[Your instructions] Each line in the records below that has the word "white" should be copied.

[Material for this exercise]
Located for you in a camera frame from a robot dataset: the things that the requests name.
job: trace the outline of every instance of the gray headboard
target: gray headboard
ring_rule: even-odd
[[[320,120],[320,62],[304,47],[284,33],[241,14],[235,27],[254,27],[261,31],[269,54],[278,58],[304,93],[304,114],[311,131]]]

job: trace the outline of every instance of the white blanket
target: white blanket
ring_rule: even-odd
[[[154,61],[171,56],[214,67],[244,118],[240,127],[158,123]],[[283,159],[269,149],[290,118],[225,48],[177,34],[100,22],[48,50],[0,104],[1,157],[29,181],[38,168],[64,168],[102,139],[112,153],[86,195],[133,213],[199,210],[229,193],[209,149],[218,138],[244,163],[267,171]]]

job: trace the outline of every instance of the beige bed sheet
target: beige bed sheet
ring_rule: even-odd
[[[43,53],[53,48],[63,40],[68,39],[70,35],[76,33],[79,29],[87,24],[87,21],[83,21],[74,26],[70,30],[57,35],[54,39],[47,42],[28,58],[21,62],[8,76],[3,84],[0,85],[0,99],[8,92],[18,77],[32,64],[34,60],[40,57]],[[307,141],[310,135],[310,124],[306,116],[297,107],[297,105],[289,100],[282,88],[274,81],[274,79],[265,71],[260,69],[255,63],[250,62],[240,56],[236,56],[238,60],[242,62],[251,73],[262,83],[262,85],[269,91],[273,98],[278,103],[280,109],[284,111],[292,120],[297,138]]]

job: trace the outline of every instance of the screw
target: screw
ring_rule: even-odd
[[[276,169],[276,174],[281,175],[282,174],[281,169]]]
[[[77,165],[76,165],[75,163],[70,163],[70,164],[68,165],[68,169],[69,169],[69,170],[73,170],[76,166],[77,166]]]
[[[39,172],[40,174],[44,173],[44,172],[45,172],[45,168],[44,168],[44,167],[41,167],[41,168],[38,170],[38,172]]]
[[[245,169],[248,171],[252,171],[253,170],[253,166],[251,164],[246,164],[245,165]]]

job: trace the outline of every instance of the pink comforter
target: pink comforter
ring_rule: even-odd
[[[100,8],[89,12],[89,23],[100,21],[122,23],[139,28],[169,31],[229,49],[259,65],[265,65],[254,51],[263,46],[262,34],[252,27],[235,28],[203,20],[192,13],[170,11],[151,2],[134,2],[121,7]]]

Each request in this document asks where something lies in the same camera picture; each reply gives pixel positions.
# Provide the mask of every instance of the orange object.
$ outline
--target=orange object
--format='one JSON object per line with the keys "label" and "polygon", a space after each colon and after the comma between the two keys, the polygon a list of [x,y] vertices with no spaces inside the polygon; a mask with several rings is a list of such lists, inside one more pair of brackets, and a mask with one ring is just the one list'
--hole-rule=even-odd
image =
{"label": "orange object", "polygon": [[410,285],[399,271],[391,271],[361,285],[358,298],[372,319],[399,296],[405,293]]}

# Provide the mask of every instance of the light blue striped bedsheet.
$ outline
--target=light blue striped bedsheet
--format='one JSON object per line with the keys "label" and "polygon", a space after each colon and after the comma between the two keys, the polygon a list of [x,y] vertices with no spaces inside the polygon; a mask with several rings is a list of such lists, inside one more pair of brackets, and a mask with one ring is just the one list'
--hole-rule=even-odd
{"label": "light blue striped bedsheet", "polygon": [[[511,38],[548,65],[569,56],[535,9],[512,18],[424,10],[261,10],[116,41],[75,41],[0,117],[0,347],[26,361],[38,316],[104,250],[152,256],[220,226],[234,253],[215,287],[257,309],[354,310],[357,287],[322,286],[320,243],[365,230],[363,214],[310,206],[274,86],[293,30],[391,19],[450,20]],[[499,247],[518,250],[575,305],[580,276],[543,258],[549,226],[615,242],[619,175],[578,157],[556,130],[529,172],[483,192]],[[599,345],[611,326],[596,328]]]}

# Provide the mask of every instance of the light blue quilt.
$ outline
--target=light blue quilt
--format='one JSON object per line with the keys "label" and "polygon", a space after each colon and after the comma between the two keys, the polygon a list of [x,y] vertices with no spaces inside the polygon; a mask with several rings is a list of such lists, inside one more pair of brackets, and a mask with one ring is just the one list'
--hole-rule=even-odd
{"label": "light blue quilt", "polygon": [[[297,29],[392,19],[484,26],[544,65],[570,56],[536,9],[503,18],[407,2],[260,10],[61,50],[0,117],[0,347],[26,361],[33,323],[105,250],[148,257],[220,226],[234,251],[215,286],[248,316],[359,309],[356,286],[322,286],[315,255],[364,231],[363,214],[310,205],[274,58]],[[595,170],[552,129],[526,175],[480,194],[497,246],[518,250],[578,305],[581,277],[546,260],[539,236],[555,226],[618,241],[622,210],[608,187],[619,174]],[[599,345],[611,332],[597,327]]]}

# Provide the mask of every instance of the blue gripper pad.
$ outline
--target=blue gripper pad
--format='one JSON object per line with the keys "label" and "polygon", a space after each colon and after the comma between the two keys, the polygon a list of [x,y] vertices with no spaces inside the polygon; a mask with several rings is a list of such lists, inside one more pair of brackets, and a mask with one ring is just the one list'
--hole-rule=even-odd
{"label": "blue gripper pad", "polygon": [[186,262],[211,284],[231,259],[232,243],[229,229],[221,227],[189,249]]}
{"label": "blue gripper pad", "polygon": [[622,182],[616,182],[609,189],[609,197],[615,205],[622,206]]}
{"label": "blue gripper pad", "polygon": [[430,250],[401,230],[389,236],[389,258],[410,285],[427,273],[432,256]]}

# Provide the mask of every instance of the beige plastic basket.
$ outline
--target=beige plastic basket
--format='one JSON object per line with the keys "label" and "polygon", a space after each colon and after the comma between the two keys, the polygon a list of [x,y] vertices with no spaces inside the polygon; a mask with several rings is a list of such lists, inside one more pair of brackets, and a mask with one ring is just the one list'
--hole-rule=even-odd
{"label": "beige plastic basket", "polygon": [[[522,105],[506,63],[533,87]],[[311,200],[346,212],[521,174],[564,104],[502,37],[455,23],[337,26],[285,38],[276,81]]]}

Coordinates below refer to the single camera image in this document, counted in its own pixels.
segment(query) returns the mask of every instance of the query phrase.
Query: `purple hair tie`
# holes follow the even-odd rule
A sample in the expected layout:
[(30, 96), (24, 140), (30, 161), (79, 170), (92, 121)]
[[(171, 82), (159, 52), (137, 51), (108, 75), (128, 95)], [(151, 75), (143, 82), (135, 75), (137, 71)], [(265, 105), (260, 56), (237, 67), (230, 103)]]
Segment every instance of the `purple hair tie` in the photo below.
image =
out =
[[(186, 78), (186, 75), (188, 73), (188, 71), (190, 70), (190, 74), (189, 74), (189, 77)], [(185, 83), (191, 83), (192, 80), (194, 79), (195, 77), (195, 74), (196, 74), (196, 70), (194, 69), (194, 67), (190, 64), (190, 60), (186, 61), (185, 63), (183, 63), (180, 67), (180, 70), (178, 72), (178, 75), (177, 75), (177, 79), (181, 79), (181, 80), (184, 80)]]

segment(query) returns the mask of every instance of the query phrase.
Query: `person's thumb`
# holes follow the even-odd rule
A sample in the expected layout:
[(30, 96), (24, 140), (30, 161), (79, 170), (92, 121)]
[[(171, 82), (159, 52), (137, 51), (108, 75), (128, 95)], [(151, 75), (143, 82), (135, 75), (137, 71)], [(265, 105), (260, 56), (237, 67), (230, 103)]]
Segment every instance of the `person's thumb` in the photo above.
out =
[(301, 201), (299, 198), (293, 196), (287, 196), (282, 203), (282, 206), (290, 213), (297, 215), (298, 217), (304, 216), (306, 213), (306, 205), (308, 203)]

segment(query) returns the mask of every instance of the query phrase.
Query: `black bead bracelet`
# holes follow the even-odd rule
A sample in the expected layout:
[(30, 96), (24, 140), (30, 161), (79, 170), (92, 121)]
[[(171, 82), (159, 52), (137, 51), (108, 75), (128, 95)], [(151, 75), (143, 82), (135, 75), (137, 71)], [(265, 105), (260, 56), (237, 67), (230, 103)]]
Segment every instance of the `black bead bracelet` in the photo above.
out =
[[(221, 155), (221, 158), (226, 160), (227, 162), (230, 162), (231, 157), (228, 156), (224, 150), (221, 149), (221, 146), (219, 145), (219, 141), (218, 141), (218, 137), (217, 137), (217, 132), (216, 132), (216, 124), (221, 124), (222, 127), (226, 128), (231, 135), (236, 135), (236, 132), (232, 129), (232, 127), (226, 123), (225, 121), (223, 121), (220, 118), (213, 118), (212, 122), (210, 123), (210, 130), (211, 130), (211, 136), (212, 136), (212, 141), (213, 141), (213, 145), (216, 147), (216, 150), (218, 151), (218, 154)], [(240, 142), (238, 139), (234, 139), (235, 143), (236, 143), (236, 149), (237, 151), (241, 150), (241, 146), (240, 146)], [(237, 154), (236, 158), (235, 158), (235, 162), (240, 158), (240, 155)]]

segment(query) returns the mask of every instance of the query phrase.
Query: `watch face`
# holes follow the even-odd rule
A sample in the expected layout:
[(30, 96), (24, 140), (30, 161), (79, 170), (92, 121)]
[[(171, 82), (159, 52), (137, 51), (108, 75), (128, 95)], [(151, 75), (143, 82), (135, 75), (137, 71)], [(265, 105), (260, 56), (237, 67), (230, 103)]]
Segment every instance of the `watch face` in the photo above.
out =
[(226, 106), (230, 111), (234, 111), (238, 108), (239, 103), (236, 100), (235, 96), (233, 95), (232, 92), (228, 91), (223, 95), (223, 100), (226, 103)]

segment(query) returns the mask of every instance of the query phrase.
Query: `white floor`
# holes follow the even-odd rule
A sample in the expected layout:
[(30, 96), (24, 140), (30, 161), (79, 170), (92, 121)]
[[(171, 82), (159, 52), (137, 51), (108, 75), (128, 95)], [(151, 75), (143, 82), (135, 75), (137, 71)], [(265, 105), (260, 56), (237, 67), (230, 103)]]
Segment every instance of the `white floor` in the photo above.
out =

[Solution to this task]
job: trace the outline of every instance of the white blanket
target: white blanket
Query: `white floor`
Segment every instance of the `white floor` in the photo above.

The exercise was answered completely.